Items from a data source
╭──

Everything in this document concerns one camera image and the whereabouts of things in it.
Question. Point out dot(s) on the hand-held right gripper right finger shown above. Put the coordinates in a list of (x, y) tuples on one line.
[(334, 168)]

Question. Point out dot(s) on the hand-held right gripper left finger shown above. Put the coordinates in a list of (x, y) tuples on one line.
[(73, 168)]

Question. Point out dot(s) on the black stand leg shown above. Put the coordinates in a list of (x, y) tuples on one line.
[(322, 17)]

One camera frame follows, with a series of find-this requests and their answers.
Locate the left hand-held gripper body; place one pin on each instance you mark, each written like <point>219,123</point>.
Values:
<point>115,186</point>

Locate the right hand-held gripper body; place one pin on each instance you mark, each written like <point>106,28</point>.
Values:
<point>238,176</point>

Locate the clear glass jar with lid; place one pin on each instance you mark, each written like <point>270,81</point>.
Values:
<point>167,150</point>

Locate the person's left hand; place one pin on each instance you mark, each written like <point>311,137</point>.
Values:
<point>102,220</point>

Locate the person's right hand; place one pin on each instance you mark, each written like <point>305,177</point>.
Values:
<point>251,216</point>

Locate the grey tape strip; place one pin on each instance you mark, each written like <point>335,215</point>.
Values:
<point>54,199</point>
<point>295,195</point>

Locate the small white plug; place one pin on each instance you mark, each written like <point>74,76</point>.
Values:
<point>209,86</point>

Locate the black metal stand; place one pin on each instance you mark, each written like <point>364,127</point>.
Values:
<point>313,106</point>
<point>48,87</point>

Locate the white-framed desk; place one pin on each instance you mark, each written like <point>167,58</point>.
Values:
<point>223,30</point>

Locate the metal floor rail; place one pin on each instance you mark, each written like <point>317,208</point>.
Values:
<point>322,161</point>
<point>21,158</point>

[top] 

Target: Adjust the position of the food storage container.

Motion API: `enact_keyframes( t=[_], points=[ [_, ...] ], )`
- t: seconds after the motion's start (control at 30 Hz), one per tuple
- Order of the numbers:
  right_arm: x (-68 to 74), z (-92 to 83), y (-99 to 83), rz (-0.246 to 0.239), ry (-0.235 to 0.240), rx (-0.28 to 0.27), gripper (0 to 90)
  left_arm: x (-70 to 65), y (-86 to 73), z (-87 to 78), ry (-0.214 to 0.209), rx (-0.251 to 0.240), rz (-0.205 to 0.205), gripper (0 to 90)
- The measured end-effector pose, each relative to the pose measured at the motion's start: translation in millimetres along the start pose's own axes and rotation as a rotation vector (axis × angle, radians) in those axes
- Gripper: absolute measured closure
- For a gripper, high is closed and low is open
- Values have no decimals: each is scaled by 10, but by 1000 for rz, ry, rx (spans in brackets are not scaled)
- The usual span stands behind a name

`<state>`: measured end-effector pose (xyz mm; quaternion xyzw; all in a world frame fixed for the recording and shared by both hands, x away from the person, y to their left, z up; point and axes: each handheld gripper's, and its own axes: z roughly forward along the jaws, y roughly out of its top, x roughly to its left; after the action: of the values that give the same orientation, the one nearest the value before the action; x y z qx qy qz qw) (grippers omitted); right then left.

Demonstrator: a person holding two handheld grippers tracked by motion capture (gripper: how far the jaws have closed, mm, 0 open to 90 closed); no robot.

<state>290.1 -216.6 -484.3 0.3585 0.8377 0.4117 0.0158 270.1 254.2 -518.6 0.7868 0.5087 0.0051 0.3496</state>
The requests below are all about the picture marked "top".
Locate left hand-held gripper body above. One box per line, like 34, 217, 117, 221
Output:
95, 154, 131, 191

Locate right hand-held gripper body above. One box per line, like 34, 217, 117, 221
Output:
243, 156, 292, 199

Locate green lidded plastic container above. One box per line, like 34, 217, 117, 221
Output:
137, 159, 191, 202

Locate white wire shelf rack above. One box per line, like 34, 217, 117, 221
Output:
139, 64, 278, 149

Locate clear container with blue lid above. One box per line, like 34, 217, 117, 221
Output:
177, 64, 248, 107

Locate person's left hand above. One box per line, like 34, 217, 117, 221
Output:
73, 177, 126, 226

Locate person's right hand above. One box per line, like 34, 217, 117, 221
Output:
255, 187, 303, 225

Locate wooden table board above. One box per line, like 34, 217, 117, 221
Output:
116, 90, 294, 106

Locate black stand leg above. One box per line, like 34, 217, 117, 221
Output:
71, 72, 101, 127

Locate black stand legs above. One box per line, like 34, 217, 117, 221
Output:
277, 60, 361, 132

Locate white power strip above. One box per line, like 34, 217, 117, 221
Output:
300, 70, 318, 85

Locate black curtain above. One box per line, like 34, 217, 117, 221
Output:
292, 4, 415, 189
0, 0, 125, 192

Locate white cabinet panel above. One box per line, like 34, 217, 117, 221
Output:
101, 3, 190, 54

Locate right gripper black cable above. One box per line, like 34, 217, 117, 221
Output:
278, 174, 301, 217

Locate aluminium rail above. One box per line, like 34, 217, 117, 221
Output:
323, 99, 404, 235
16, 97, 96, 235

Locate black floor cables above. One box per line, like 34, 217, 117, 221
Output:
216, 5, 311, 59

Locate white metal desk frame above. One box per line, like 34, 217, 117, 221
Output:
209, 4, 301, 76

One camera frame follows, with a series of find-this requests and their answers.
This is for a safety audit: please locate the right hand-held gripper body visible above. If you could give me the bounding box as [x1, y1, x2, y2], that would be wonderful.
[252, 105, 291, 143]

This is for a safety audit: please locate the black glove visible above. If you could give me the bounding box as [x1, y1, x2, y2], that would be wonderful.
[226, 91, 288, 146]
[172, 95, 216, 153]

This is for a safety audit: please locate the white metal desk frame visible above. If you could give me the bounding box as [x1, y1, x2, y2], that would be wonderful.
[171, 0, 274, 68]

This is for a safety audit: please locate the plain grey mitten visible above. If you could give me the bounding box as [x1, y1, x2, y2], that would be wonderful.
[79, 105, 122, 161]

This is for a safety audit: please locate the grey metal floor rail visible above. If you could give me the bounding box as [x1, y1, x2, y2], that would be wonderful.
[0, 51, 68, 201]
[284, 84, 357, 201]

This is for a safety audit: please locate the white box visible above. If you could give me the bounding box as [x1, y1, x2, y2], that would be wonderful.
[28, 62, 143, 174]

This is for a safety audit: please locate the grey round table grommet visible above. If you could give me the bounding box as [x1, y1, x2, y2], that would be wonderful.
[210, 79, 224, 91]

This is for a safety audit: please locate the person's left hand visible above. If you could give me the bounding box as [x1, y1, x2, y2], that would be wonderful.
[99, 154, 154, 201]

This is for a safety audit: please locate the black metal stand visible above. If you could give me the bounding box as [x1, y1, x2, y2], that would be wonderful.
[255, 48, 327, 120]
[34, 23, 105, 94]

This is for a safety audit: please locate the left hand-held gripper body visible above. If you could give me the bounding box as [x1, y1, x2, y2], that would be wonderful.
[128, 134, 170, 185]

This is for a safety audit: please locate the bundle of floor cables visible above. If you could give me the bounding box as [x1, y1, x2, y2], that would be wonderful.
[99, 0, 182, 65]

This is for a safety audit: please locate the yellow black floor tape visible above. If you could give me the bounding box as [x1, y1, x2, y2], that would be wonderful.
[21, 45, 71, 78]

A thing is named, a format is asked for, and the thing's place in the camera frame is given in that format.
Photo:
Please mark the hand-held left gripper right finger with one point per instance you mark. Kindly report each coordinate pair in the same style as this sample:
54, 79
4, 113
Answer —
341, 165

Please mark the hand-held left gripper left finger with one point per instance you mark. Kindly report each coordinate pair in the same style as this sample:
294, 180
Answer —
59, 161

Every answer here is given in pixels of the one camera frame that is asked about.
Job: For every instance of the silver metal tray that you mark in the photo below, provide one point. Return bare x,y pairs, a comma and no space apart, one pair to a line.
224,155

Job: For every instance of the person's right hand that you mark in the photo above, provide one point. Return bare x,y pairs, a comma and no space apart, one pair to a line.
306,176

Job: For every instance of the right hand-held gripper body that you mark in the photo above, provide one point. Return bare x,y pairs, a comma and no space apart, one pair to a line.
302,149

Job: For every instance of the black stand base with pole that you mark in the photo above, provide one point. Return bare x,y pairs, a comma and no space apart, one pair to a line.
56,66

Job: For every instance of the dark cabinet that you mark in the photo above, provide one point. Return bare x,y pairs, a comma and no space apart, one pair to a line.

╰──
╭──

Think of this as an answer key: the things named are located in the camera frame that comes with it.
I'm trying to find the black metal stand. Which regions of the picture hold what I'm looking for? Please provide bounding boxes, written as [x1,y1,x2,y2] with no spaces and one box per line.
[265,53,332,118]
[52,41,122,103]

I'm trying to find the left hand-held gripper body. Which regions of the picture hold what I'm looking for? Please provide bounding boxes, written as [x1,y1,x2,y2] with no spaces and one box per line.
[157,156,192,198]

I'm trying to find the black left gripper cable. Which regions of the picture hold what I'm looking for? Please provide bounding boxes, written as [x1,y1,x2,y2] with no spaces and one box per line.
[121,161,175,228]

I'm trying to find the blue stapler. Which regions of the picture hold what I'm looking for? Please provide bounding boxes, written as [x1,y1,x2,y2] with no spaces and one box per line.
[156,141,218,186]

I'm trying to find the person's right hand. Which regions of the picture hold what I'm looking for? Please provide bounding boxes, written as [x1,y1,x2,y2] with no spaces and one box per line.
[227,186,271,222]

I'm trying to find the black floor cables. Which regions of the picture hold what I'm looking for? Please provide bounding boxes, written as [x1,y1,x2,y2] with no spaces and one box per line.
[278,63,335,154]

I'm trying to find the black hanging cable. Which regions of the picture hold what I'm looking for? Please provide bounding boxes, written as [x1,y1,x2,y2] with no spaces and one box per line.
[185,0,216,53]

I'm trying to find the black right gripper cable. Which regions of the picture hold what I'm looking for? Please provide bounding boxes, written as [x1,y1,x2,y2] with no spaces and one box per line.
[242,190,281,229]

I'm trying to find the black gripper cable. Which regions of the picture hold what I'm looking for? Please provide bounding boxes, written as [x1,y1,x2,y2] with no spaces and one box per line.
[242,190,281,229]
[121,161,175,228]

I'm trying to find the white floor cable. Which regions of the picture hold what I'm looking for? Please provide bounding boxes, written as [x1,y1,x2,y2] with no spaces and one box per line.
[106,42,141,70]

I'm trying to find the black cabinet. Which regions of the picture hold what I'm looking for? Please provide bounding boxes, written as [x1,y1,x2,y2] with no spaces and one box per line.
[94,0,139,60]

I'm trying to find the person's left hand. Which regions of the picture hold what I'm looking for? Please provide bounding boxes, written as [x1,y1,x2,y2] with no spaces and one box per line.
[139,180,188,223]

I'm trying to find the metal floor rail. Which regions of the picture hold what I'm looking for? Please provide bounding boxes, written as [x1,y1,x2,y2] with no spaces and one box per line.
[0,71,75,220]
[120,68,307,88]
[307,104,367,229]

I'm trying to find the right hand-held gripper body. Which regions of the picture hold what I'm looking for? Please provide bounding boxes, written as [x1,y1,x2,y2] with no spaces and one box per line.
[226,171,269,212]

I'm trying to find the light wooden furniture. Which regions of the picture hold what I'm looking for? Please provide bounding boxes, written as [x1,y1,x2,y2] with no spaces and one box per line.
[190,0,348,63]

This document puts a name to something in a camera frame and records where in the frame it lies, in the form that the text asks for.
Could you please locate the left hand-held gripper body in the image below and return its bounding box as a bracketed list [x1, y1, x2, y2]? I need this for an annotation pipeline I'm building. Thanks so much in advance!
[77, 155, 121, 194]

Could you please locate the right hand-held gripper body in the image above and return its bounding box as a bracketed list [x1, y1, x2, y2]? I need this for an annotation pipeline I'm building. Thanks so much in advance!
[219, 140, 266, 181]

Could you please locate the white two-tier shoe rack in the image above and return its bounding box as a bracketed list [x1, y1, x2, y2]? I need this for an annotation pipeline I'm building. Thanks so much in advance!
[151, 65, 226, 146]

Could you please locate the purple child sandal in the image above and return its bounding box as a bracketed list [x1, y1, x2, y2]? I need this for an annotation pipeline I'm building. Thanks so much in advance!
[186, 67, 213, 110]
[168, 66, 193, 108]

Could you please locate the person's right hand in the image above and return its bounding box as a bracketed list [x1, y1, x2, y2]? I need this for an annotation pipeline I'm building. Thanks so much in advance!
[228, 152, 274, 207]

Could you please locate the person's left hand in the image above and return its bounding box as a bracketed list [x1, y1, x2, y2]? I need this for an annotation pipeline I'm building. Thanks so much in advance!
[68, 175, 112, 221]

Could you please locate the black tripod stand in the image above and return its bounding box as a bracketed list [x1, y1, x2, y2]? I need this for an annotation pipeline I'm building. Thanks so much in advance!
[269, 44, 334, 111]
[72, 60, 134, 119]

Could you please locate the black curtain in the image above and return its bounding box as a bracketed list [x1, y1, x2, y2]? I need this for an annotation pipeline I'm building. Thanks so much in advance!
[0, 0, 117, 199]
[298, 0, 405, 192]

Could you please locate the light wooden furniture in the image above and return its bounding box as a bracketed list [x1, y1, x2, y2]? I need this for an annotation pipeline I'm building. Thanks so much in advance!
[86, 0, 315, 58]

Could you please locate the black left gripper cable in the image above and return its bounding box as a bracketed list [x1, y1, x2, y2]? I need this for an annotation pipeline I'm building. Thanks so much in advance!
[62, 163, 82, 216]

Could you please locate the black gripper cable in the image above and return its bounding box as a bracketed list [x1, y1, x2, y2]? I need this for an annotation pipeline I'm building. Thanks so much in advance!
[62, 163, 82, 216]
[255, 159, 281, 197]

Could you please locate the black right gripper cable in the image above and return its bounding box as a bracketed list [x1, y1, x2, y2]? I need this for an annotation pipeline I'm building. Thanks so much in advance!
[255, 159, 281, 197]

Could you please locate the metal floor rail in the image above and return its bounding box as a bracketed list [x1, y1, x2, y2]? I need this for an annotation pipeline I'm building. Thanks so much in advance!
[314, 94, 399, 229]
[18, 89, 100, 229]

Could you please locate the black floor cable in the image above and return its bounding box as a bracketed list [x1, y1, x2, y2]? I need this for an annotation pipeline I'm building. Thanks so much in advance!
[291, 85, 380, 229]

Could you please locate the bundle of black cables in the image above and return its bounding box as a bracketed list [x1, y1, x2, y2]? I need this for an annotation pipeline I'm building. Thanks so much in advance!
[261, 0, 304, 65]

╰──

• TASK REQUIREMENTS
Your answer should be one number: the count of lines in the data above that include the word "state".

• ANSWER AREA
2